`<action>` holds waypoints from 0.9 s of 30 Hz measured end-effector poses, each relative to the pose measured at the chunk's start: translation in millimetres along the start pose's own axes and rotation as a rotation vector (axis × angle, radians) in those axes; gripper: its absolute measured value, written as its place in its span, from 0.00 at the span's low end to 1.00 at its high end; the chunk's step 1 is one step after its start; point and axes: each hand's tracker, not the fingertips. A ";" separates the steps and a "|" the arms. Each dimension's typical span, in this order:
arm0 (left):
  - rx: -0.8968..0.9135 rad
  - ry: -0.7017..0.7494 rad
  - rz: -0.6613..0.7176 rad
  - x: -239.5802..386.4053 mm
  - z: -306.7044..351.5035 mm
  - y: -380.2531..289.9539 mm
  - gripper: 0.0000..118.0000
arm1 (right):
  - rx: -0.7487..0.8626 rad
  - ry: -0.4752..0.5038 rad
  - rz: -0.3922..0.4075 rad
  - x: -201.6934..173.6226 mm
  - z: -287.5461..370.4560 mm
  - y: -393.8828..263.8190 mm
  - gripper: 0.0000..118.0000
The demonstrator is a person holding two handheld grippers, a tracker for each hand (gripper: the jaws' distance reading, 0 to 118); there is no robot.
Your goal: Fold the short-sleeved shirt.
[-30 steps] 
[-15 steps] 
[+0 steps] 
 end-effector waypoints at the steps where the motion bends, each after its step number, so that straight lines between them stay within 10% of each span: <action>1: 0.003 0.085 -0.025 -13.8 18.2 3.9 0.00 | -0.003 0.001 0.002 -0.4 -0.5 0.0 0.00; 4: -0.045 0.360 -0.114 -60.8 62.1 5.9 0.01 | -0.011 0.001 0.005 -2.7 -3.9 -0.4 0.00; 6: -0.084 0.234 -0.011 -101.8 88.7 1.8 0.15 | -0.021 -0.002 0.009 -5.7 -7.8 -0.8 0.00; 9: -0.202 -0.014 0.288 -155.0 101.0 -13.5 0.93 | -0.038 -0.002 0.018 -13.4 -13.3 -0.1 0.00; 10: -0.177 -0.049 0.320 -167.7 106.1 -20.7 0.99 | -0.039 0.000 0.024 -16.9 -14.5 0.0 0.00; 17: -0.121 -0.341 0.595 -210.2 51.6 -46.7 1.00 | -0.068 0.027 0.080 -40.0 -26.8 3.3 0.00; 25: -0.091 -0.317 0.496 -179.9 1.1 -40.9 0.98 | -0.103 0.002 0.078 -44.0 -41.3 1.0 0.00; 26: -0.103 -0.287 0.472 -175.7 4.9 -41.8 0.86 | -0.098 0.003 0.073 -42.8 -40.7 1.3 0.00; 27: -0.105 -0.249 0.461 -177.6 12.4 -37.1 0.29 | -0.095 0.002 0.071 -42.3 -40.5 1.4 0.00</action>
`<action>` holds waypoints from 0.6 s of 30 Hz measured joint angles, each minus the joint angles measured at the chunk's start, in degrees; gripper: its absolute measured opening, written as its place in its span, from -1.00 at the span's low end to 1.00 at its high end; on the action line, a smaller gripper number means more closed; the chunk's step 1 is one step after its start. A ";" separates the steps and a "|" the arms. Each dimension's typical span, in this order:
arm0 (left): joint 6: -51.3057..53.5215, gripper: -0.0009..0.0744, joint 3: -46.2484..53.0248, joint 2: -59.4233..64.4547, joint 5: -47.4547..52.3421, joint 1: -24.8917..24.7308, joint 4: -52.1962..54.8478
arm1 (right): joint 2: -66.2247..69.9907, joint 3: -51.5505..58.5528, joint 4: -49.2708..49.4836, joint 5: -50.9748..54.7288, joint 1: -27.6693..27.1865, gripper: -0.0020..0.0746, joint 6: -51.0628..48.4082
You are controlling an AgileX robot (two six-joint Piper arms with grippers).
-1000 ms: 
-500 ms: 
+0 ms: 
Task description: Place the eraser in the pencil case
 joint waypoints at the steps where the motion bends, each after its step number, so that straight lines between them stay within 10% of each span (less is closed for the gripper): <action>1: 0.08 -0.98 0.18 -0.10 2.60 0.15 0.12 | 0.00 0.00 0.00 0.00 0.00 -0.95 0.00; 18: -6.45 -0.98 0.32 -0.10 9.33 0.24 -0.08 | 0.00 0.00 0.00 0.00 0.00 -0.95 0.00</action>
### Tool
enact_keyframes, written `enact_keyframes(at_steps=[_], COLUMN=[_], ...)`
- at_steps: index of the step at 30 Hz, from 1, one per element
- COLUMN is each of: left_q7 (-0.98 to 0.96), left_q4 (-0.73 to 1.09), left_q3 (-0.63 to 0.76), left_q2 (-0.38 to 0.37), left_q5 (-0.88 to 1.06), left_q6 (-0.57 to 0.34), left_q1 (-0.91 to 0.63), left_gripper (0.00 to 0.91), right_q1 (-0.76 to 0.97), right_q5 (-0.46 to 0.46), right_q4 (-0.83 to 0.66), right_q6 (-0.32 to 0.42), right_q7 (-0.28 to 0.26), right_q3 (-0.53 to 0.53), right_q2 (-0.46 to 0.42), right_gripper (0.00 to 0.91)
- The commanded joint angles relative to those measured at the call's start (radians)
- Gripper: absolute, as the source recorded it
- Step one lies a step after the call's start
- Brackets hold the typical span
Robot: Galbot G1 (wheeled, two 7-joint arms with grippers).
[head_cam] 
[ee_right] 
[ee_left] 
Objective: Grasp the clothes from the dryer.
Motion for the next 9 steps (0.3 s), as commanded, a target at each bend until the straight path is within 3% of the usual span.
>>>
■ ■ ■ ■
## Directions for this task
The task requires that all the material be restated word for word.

## Result of the exercise
`<action>` holds waypoints from 0.9 s of 30 Hz measured end-effector poses, each relative to the pose measured at the chunk's start: translation in millimetres along the start pose's own axes and rotation as a rotation vector (axis × angle, radians) in those axes; gripper: its absolute measured value, written as its place in its span, from 0.00 at the span's low end to 1.00 at its high end; the chunk's step 1 is one step after its start; point and axes: each hand's tracker, not the fingertips. A ";" separates the steps and a "|" the arms. Each dimension's typical span, in this order:
arm0 (left):
  - rx: -0.8968..0.9135 rad
  - ry: -0.7017..0.7494 rad
  - rz: -0.6613..0.7176 rad
  - x: -239.5802..386.4053 mm
  - z: -306.7044..351.5035 mm
  - y: -380.2531..289.9539 mm
  - gripper: 0.0000..118.0000
arm1 (right):
  - rx: -0.7487..0.8626 rad
  - ry: -0.4752..0.5038 rad
  - rz: -0.3922..0.4075 rad
  - x: -201.6934..173.6226 mm
  - z: -287.5461..370.4560 mm
  - y: -393.8828..263.8190 mm
  - gripper: 0.0000..118.0000
The demonstrator is a person holding two handheld grippers, a tracker for each hand (gripper: the jaws' distance reading, 0 to 118); there is no robot.
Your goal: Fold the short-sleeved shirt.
[-30 steps] 
[-15 steps] 
[+0 steps] 
 end-effector waypoints at the steps where the motion bends, each after its step number, so that straight lines between them stay within 10% of each span: <action>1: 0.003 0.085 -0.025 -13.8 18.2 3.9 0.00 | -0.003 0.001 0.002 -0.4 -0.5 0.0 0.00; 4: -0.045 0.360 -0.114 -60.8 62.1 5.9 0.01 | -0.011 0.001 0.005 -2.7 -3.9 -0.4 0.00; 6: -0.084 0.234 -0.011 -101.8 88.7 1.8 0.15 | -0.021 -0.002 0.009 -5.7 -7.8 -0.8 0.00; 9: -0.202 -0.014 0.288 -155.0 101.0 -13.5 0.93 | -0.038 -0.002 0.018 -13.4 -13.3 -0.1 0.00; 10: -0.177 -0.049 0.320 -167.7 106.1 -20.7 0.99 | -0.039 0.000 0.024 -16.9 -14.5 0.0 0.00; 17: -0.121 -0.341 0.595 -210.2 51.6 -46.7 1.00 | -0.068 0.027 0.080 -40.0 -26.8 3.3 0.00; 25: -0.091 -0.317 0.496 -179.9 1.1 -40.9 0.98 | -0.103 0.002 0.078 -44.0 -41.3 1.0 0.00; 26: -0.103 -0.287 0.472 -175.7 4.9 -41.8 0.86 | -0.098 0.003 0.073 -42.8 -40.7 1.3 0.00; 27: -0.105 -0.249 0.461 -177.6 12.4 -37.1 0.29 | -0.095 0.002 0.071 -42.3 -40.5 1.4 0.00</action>
`<action>` holds waypoints from 0.6 s of 30 Hz measured joint angles, each minus the joint angles measured at the chunk's start, in degrees; gripper: its absolute measured opening, written as its place in its span, from -1.00 at the span's low end to 1.00 at its high end; on the action line, a smaller gripper number means more closed; the chunk's step 1 is one step after its start. A ";" separates the steps and a "|" the arms. Each dimension's typical span, in this order:
arm0 (left): joint 6: -51.3057..53.5215, gripper: -0.0009..0.0744, joint 3: -46.2484..53.0248, joint 2: -59.4233..64.4547, joint 5: -47.4547..52.3421, joint 1: -24.8917..24.7308, joint 4: -52.1962..54.8478
arm1 (right): joint 2: -66.2247..69.9907, joint 3: -51.5505..58.5528, joint 4: -49.2708..49.4836, joint 5: -50.9748..54.7288, joint 1: -27.6693..27.1865, gripper: -0.0020..0.0746, joint 6: -51.0628..48.4082
You are controlling an AgileX robot (two six-joint Piper arms with grippers).
-1000 ms: 
-500 ms: 
+0 ms: 
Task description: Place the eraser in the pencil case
 joint waypoints at the steps where the motion bends, each after its step number, so that straight lines between them stay within 10% of each span (less is closed for the gripper): <action>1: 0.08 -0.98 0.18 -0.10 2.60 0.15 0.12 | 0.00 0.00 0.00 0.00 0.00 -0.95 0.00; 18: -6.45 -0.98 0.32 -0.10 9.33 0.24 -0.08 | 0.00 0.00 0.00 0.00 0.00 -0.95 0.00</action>
### Tool
enact_keyframes, written `enact_keyframes(at_steps=[_], COLUMN=[_], ...)`
- at_steps: index of the step at 30 Hz, from 1, one per element
- COLUMN is each of: left_q7 (-0.98 to 0.96), left_q4 (-0.73 to 1.09), left_q3 (-0.63 to 0.76), left_q2 (-0.38 to 0.37), left_q5 (-0.88 to 1.06), left_q6 (-0.57 to 0.34), left_q1 (-0.91 to 0.63), left_gripper (0.00 to 0.91), right_q1 (-0.76 to 0.97), right_q5 (-0.46 to 0.46), right_q4 (-0.83 to 0.66), right_q6 (-0.32 to 0.42), right_q7 (-0.28 to 0.26), right_q3 (-0.53 to 0.53), right_q2 (-0.46 to 0.42), right_gripper (0.00 to 0.91)
- The commanded joint angles relative to those measured at the call's start (radians)
- Gripper: absolute, as the source recorded it
- Step one lies a step after the call's start
- Brackets hold the typical span
Robot: Galbot G1 (wheeled, two 7-joint arms with grippers).
[head_cam] 
[ee_right] 
[ee_left] 
Objective: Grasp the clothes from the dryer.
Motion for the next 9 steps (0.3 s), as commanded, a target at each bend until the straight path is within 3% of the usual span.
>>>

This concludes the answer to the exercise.